Jangan terburu menyesal kalau sudah berlaku baik pada orang lain. Bukan. Bukan karena ‘Tuhan pasti mencatat kebaikanmu dan kamu akan mendapat pahala’. Bukan seperti itu, maksudku. Urusan pahala sudah ada yang mengatur, tidak perlu dipusingkan karena bukanlah tugasmu menghitungnya. Bagimana pun juga, di atas sudah saya bilang kalau hidup memang nggak seharusnya berbicara untung-rugi. Kalau pikiranmu masih fokus pada pahala yang didapat setelah berbuat kebaikan, maka perkara untung-rugilah yang masih kamu permasalahkan.

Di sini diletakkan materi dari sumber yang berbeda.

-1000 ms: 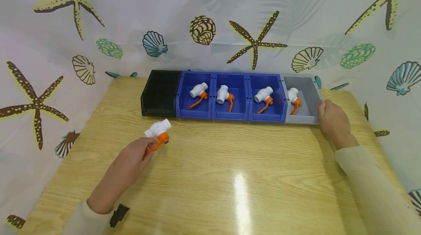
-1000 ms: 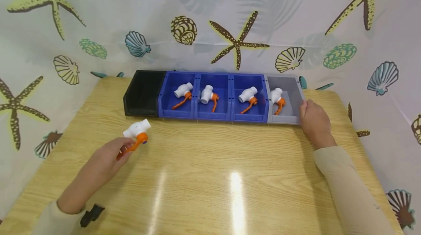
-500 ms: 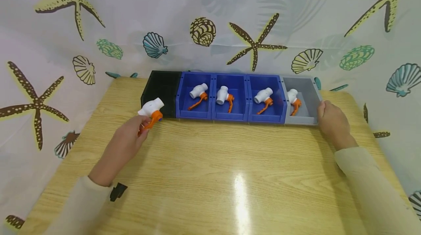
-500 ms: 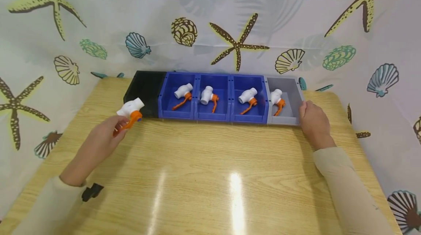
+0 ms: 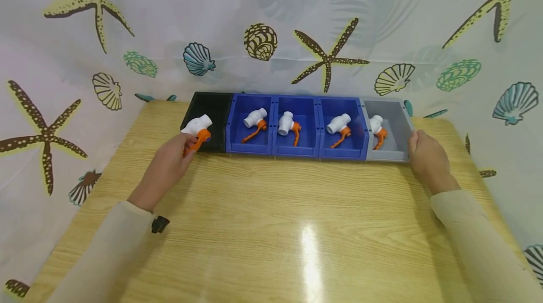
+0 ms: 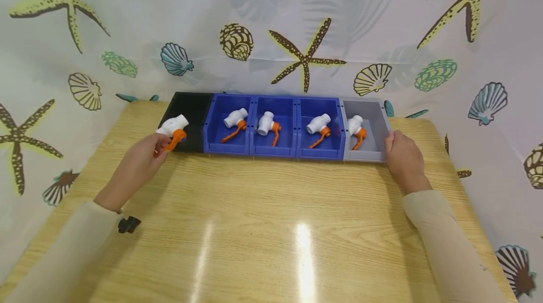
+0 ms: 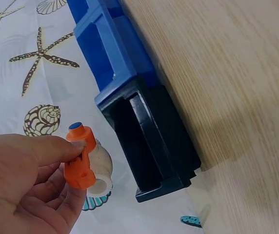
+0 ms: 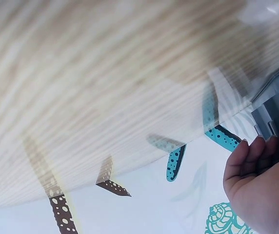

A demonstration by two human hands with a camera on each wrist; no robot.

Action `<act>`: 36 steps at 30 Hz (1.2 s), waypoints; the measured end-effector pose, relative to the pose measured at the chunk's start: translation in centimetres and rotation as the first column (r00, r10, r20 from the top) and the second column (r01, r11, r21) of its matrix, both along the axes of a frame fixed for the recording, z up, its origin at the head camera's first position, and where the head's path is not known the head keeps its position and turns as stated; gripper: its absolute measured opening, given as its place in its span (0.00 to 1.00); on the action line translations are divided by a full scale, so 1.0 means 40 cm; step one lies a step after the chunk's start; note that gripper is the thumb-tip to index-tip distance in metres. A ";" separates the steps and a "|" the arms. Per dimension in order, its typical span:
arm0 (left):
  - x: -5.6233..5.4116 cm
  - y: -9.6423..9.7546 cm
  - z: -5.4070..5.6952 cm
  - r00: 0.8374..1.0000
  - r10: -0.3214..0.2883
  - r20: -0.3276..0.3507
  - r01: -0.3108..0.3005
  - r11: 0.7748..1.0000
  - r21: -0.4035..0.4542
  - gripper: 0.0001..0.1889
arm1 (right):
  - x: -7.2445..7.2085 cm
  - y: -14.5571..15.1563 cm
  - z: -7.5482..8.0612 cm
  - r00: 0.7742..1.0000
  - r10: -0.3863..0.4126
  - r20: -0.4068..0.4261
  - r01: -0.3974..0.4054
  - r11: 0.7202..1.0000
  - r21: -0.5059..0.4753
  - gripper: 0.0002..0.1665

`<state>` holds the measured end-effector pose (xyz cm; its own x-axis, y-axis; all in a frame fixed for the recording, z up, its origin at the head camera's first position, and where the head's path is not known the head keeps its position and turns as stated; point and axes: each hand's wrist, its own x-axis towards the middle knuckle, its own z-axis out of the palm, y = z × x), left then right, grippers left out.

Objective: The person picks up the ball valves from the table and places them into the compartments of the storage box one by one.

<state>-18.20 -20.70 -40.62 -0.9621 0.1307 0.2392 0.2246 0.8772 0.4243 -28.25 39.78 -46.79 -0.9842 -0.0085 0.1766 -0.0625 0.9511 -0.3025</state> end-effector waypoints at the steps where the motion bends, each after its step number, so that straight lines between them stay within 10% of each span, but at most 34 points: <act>1: -0.008 -0.001 -0.003 1.000 0.003 -0.002 -0.003 1.000 -0.002 0.13 | 0.000 0.000 0.000 1.000 0.000 0.000 0.000 1.000 0.000 0.32; 18: -0.139 0.014 -0.019 1.000 0.010 0.026 -0.009 0.999 -0.037 0.15 | -0.006 0.004 -0.004 0.999 0.002 -0.038 -0.002 1.000 -0.008 0.32; 36: -0.218 0.005 -0.072 0.997 0.034 0.068 -0.025 0.991 -0.130 0.15 | -0.003 0.000 -0.001 0.999 0.008 -0.049 -0.008 1.000 -0.011 0.30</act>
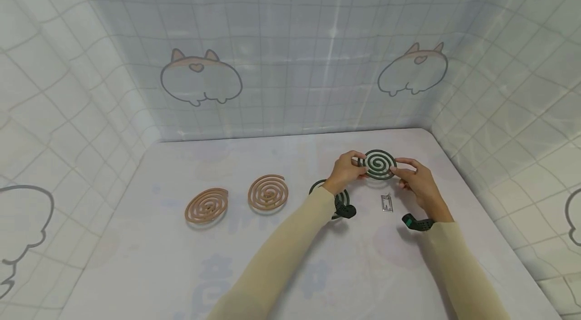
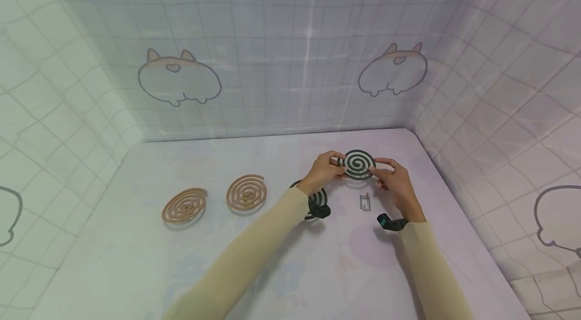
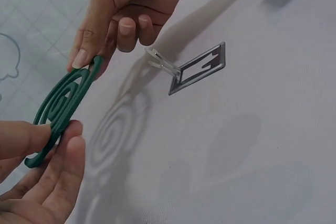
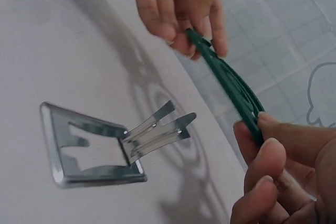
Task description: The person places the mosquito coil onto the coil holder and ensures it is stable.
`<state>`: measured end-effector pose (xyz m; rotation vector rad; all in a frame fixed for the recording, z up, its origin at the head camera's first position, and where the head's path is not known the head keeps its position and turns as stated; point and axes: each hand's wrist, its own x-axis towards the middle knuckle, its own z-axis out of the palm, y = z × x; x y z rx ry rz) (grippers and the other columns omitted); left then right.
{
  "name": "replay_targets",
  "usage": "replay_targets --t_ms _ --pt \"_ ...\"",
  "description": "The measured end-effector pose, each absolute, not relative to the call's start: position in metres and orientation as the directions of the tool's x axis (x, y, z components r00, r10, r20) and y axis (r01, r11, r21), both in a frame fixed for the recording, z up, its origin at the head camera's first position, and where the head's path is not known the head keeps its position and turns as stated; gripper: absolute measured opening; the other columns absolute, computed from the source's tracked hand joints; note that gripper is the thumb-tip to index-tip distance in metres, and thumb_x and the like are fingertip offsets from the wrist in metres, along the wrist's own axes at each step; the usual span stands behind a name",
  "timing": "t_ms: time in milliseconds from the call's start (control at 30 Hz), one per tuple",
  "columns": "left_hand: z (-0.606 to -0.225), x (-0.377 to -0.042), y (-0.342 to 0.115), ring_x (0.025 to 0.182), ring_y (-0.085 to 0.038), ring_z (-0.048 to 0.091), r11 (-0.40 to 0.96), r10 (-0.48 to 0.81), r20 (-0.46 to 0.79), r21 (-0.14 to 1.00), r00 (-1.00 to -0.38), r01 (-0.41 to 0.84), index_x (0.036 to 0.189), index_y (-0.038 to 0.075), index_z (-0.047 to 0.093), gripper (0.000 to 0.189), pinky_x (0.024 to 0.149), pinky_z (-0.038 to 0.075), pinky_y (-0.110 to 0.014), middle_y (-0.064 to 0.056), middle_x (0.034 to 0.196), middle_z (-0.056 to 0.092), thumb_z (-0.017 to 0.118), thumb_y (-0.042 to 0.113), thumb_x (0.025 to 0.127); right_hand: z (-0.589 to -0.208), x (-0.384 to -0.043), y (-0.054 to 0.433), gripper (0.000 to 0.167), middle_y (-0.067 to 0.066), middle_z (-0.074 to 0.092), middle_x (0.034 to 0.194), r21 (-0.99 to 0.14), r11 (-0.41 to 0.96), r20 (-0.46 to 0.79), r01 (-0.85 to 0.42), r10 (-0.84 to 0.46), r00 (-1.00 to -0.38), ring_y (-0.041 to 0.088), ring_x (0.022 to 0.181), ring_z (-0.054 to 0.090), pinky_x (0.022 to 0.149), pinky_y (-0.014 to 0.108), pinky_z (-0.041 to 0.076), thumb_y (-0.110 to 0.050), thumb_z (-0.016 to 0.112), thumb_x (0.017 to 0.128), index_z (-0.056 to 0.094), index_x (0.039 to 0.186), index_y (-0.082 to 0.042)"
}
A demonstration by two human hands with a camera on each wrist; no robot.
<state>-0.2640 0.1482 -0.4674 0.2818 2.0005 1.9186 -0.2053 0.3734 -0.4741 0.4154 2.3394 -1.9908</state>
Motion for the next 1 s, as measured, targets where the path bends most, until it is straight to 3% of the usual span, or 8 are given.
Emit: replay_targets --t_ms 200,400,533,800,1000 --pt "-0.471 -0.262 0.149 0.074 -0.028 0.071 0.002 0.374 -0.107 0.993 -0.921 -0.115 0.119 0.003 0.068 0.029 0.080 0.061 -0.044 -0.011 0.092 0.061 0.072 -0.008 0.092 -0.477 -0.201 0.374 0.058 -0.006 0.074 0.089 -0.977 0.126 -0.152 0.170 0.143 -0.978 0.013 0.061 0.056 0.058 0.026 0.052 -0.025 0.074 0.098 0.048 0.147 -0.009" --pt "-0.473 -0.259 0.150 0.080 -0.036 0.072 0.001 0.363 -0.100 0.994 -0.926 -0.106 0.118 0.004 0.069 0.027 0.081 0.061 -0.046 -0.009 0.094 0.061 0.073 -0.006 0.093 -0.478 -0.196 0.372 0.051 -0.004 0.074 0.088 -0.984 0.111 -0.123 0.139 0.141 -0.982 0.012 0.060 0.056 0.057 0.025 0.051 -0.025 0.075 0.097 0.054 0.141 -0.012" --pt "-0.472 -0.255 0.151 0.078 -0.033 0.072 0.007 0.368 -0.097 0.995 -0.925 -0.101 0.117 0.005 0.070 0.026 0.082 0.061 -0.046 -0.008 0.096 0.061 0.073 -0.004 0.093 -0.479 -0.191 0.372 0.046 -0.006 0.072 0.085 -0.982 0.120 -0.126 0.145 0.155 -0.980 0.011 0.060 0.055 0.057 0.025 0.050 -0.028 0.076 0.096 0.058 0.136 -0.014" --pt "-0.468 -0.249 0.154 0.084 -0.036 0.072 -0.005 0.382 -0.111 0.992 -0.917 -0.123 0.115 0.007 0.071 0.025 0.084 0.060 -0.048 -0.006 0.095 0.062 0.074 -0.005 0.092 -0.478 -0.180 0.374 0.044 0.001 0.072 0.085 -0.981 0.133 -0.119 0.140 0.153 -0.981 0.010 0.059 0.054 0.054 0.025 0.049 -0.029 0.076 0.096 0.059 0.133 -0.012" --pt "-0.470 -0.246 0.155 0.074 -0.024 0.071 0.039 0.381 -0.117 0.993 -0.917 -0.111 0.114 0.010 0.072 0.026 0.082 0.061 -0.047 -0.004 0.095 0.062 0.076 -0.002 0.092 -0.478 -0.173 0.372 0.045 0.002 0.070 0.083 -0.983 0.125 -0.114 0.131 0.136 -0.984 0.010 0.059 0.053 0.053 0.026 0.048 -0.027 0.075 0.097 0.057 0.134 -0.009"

Berlaku baiklah pada setiap orang karena memang begitulah manusia. Sejatinya, proses menjadi manusia memang bukanlah sesuatu yang mudah. Perlu belajar selama sekali hidup, mungkin lebih –itu pun kalau bisa.
Walaupun rupamu manusia, apakah kamu sudah menjadi manusia seutuhnya? Belum tentu. Karena menurut saya, seekor kucing piaraan nenek saya lebih manusiawi dibanding beberapa manusia itu sendiri. Biarkan saya cerita sedikit, btw ini cerita langsung dari nenek saya tentang kucing-kucing liar yang ia biarkan tinggal di gudang penyimpanan gabah di rumahnya. Katanya, kucing-kucing itu memakan tikus yang menggerogoti karung gabah. Jadi dengan senang hati nenek saya menyilakan sang tamu ke gudangnya untuk menjadi tempat peristirahatan dan tempatnya hidup. Begini cerita itu bermula;
Nenek saya memiliki seekor kucing liar yang entah berasal dari mana namun tiba-tiba masuk ke gudang penyimpanan gabah dan menjadi penghuni tetapnya. Nenek selalu menyediakan makanan di piring yang ia letakkan tepat di samping depan pintu gudang agar bisa dimakan sang kucing. Namun, untuk beberapa hari makanan yang nenek sediakan ternyata tidak diindahkan kucing. Dibiarkannya makanan itu tanpa tersentuh sang tamu. Nenek kebingungan karena ini bukanlah kebiasaannya untuk mengacuhkan makanan. Akhirnya diliputi rasa penasaran, nenek masuk ke gudang dan menemukan sang kucing yang ternyata sudah tidak sendiri. Ia bersama beberapa anaknya yang masih mungil, begitu manis membayangkan kehadiran mereka. Kata nenek, kucing itu lebih memilih mencari makanan untuk sang anak dibanding memuaskan dirinya sendiri dengan makanannya. Ia hanya seekor kucing yang tak berakal. Tapi lakunya sangat bernilai kemanusiaan. Itu kalau kalian menangkap apa yang aku maksud. Ngerti, kan? Ngerti lah ya hahaha

Begitulah hidup, Nis.

Catatan pada 28 September 2016, 1:13 AM dari perempuan di depan cermin untuk Anisa.